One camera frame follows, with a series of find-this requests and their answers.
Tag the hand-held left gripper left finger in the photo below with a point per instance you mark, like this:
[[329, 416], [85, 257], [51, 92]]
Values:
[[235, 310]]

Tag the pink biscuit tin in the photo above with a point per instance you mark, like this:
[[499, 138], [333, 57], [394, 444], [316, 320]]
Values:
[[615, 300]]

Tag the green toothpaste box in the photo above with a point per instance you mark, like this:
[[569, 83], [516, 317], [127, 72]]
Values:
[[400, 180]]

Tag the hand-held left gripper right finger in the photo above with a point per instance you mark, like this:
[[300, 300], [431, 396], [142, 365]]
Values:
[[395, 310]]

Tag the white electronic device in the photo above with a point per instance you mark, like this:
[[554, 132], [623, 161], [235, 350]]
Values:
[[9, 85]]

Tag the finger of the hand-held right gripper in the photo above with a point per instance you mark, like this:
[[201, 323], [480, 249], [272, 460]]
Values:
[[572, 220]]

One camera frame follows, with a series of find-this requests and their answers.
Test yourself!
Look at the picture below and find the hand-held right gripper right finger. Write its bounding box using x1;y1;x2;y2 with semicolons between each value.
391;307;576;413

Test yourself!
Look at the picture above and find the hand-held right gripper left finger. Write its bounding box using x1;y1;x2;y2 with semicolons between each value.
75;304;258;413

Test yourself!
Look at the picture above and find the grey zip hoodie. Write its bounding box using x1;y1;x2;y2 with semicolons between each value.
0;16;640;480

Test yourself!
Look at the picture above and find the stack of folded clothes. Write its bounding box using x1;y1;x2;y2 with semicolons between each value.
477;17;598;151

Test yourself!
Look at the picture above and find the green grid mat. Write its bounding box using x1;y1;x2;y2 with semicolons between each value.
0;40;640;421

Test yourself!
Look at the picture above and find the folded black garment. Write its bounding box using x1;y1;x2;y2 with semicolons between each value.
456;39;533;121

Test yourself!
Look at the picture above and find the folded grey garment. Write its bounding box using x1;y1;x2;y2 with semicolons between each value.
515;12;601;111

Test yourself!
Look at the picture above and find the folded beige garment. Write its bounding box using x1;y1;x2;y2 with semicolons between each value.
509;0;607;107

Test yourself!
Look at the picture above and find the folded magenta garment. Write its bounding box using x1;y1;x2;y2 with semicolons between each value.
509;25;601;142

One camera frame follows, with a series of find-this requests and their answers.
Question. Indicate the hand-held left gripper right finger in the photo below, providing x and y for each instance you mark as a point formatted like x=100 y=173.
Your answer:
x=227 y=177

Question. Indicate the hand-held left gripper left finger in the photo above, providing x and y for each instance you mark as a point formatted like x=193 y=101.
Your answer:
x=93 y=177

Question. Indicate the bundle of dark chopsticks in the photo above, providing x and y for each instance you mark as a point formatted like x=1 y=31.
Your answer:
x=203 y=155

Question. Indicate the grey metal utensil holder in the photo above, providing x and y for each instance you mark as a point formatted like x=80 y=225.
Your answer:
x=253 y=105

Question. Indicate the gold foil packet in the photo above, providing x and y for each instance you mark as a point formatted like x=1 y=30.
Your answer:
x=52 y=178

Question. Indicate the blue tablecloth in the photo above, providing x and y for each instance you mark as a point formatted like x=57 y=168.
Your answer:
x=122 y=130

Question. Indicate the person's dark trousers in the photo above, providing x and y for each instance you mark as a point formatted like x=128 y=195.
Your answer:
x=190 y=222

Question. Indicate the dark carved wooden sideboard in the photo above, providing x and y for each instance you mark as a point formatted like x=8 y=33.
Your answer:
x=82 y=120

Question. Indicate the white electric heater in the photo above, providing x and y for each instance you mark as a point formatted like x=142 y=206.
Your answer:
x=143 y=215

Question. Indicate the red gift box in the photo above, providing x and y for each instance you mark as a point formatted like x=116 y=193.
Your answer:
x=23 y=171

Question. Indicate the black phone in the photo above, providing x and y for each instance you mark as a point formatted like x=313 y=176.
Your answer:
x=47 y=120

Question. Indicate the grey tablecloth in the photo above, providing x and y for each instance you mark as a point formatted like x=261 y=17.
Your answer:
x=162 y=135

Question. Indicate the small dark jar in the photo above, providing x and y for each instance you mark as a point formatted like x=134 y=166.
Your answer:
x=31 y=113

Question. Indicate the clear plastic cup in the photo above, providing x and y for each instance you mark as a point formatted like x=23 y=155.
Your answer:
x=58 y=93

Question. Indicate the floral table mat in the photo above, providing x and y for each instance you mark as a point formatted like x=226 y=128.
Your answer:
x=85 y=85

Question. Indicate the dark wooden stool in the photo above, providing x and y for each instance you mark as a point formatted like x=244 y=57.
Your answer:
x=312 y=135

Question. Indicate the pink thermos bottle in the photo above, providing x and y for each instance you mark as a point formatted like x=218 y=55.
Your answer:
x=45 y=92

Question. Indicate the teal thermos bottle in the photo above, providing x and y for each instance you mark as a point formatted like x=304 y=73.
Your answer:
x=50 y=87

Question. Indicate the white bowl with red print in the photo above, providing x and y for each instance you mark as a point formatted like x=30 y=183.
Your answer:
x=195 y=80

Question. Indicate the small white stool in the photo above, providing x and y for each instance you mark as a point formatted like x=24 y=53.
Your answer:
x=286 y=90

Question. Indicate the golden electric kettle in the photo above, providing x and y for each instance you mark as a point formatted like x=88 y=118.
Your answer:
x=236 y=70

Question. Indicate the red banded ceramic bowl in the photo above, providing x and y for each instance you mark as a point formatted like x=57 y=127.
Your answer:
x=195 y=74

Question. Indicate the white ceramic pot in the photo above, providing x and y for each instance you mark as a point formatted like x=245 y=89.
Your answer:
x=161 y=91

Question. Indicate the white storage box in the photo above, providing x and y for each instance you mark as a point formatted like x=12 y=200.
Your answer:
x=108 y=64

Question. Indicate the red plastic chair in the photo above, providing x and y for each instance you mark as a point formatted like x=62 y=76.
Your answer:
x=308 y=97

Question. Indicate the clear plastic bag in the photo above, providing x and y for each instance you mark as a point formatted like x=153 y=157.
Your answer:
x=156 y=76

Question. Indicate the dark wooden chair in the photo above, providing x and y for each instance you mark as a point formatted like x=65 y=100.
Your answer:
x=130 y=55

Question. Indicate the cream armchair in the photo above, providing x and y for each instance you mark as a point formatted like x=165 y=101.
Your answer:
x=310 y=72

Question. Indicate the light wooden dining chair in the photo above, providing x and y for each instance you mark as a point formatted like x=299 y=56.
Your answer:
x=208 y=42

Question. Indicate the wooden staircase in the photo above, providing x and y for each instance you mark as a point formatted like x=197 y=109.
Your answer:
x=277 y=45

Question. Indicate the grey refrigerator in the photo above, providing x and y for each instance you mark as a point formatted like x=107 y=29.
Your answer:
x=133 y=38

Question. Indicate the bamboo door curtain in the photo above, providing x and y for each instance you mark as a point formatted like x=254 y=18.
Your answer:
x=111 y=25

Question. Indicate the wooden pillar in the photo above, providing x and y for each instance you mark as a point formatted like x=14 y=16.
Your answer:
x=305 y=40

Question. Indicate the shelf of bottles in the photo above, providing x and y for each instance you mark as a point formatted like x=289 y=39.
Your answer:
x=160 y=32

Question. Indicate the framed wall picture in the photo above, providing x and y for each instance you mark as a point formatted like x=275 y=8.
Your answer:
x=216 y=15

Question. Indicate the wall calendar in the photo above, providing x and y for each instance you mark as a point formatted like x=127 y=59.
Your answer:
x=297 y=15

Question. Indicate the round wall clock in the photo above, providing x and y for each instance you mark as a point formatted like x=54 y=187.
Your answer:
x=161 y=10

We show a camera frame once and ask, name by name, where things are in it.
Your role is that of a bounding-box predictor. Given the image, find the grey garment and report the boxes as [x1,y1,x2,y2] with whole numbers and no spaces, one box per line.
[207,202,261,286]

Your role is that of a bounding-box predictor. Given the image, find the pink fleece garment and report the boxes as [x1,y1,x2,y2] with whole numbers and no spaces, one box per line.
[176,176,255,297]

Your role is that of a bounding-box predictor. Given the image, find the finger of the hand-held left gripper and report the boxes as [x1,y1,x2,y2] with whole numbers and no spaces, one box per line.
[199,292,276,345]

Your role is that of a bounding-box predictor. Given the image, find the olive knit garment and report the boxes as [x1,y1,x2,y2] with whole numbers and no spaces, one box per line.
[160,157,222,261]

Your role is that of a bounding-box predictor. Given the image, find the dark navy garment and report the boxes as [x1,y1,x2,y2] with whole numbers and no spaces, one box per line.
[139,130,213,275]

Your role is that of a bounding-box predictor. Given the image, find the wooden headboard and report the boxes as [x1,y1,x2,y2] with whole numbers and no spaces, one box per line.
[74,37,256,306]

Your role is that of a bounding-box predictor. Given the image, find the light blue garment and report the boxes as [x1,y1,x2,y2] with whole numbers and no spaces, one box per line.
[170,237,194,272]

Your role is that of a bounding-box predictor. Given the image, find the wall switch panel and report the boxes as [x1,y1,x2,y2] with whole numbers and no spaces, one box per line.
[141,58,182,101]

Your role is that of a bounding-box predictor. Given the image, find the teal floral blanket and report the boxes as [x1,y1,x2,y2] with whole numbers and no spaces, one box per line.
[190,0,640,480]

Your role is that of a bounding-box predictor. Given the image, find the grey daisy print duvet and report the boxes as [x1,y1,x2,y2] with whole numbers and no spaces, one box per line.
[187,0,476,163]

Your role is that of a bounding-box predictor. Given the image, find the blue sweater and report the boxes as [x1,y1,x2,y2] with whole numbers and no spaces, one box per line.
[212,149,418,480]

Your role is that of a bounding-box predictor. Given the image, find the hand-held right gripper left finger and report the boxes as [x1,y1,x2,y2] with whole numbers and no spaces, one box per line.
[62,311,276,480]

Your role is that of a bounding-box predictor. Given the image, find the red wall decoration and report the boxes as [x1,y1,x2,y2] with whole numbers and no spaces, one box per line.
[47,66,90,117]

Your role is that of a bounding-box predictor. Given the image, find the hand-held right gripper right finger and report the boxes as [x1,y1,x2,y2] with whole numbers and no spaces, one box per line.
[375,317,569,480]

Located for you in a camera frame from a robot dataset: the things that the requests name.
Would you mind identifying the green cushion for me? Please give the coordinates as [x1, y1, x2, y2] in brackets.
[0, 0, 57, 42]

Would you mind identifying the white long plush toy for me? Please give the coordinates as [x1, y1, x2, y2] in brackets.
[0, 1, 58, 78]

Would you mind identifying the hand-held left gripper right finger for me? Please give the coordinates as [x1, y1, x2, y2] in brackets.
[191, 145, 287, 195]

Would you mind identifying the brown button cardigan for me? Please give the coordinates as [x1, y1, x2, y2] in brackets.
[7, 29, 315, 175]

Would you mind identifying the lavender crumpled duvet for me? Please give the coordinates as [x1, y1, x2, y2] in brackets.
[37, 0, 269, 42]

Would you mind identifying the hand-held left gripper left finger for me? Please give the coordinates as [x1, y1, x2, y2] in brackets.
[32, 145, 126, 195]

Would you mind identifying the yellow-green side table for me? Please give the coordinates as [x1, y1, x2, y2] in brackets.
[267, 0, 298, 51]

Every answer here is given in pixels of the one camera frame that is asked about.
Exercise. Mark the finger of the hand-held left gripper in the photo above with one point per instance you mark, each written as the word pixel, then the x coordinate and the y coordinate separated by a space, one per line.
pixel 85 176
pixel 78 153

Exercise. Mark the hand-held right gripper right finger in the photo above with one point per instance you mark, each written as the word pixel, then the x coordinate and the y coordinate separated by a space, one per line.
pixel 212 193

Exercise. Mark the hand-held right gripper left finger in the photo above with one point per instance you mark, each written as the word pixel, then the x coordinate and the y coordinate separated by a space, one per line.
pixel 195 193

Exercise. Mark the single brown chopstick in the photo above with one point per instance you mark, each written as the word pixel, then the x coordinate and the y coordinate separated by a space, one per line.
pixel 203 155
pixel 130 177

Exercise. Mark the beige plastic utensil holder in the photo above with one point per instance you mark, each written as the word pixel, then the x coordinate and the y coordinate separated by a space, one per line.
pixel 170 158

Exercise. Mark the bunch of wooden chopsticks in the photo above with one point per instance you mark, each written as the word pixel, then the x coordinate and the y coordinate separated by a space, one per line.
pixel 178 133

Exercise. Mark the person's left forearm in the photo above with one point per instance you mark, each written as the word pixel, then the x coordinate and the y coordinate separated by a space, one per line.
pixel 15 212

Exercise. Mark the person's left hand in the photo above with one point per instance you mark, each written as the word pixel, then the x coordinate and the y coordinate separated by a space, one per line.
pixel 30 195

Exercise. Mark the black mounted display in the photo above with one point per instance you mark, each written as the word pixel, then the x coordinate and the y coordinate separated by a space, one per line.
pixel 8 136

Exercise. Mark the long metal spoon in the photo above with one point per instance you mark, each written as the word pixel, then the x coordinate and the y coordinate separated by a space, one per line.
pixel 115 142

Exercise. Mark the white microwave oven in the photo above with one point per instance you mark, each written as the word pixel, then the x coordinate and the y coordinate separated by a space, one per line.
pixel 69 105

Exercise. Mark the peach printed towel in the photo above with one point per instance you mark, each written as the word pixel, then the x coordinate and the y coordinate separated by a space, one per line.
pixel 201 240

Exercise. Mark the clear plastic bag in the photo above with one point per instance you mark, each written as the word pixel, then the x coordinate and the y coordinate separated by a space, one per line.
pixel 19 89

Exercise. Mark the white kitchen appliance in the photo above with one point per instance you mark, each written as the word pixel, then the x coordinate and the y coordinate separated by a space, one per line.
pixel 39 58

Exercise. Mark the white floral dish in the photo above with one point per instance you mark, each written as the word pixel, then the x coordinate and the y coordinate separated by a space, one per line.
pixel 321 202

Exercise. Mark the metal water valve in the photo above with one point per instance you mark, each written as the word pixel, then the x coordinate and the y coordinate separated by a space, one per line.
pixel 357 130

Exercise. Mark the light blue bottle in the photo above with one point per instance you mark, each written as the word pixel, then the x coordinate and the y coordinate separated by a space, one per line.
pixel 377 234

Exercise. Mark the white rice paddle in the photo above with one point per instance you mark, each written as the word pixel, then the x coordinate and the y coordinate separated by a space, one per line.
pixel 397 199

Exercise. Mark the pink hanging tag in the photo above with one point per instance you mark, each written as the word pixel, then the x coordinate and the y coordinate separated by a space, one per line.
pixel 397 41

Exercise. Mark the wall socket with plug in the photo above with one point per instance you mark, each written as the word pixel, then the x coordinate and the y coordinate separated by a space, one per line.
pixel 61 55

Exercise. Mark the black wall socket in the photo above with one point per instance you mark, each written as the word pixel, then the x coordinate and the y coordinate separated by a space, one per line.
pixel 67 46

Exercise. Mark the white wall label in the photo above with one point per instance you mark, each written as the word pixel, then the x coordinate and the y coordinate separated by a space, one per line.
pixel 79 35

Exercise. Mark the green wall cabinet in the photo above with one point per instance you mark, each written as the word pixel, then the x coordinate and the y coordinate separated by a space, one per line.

:::::

> _What you need to do_: Once the line containing "Tag the white" has been written out, please stop; every line before it, back to the first line of the records above, should be given exactly.

> _Task answer_:
One camera frame follows, with a series of find-this requests and their answers.
Tag the hand-held left gripper left finger in the photo below with a point per instance you mark, like this:
[[329, 416], [85, 257], [51, 92]]
Values:
[[235, 310]]

Tag the pink biscuit tin in the photo above with a point per instance you mark, like this:
[[499, 138], [333, 57], [394, 444], [316, 320]]
Values:
[[615, 300]]

Tag the green toothpaste box in the photo above with a point per instance you mark, like this:
[[569, 83], [516, 317], [127, 72]]
Values:
[[400, 180]]

Tag the hand-held left gripper right finger in the photo above with a point per instance you mark, like this:
[[300, 300], [431, 396], [142, 365]]
Values:
[[395, 310]]

Tag the white electronic device in the photo above with a point per instance you mark, like this:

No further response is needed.